Richmond has always been a city of contrasts. Old soul, new blood. Brick and bourbon. Corner stores turned coffee shops. You can stand on a block that’s been the same for fifty years and, two doors down, find a new restaurant bar glowing with Edison bulbs pouring $15 cocktails with a bar full of…non-Richmonders.

That’s the thing about this city — it keeps changing its outfit. And lately, the change feels faster than ever.

“Gentrification” is the word everyone whispers like it’s a curse. And depending on where you stand, maybe it feels like one. Rising home values, safer streets, fresh paint — sure. But also: rent hikes, relocation, and the slow fading of long-held bar stools.

The truth? Gentrification is coming whether we sign off on it or not. The question isn’t if it happens — it’s how we handle it.

Let’s Start With Some Honesty

Richmond’s popularity didn’t happen by accident. People are moving here because it still feels authentic. It’s creative, gritty, soulful — and (for now) a bit more affordable than the bigger metros circling us. But all that love and investment comes with a cost if we’re not paying attention.

When neighborhoods get “discovered,” the ripple isn’t just economic — it’s emotional. The same front porch where someone’s grandma watched the block grow up might now overlook something that doesn’t look like her anymore. I for one can speak to it when I sit on mine and am no longer receiving the Hello’s or Good (insert time of day) by passerby.

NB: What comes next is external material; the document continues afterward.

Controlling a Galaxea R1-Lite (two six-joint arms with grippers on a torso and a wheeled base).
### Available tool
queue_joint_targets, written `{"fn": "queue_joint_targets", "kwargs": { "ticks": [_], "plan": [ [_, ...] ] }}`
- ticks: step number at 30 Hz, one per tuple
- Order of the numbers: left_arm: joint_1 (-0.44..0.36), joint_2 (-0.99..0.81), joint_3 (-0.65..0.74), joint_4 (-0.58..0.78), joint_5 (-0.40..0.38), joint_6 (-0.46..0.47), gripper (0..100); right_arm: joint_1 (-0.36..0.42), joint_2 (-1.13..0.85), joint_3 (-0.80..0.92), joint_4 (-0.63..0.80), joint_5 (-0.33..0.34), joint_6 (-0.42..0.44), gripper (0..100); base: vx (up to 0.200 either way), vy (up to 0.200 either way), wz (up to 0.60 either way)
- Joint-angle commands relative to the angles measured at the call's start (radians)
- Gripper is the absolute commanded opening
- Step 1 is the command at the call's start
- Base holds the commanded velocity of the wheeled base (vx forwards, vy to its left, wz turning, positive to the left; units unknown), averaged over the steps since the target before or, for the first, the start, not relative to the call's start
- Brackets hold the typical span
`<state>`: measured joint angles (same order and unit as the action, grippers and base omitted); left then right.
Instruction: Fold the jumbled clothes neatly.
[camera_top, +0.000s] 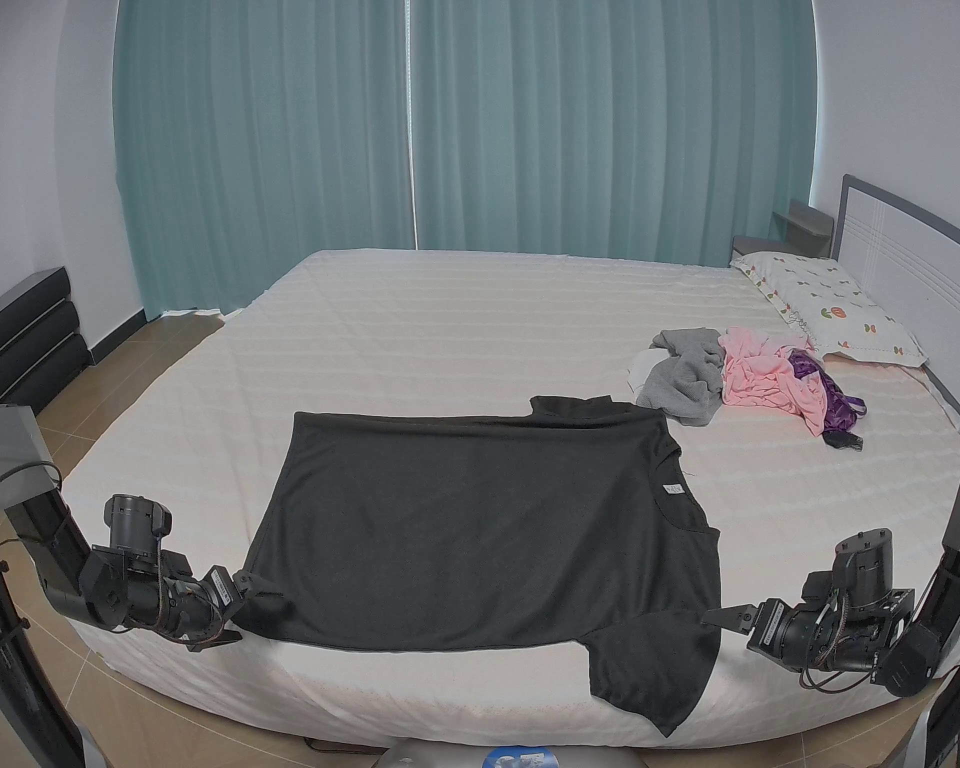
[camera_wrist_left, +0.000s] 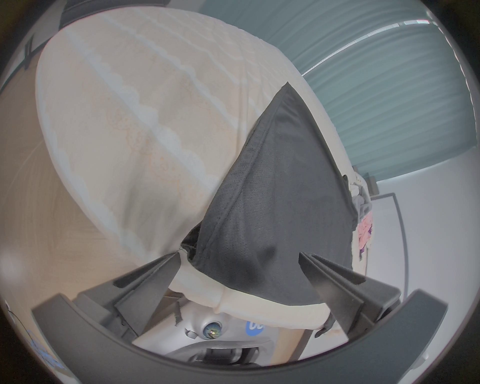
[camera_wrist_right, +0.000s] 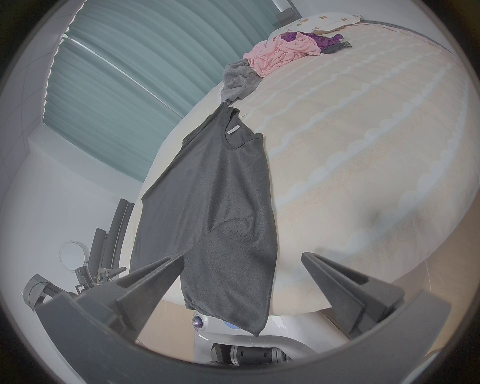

So What Can We Do Differently?

Change is inevitable as I say, and although I cherish the nostalgic moments of the Richmond I grew up in, we can’t very well freeze time. But we can grow with intention.

Honor what was already here.
Every street has a story. Know it. Tell it. Whether you’re selling a home or moving into one, carry the history with you instead of deleting it. Tell people about your neighbors. Hell! Get to know the neighbors! You’d be surprised at how much you can learn from them especially in historic areas.

Work with the community, not around it.
Support the locals. If there is anything I cannot stand is watching people move into neighborhoods that don’t contribute or support it. Be a part of it by joining neighborhood organizations, clean-up days, and attend events happening in your area. Love Thy Neighbor people!

Push for fair growth.
Advocate for policies that keep housing mixed — incomes, ages, backgrounds. We need both the dreamers moving in and the folks who’ve been holding down the block for decades. This is essential. Diversity contributes to the thrive of a neighborhood and a good way to learn the history of it. You’re not moving into a hot spot, you’re becoming part of it.

Here’s the Heart of It

Change is natural. Erasure isn’t.

Richmond’s magic has always come from its layers — We are a rich and culturally diverse city. Having transplants isn’t always comfortable, but it does breathe new energy that contributes to old familiar ways. There is a place for everyone, and although gentrification might be inevitable, it doesn’t have to be a force of displacement. I’d like to see it be a movement of renewal with respect to what has been long established.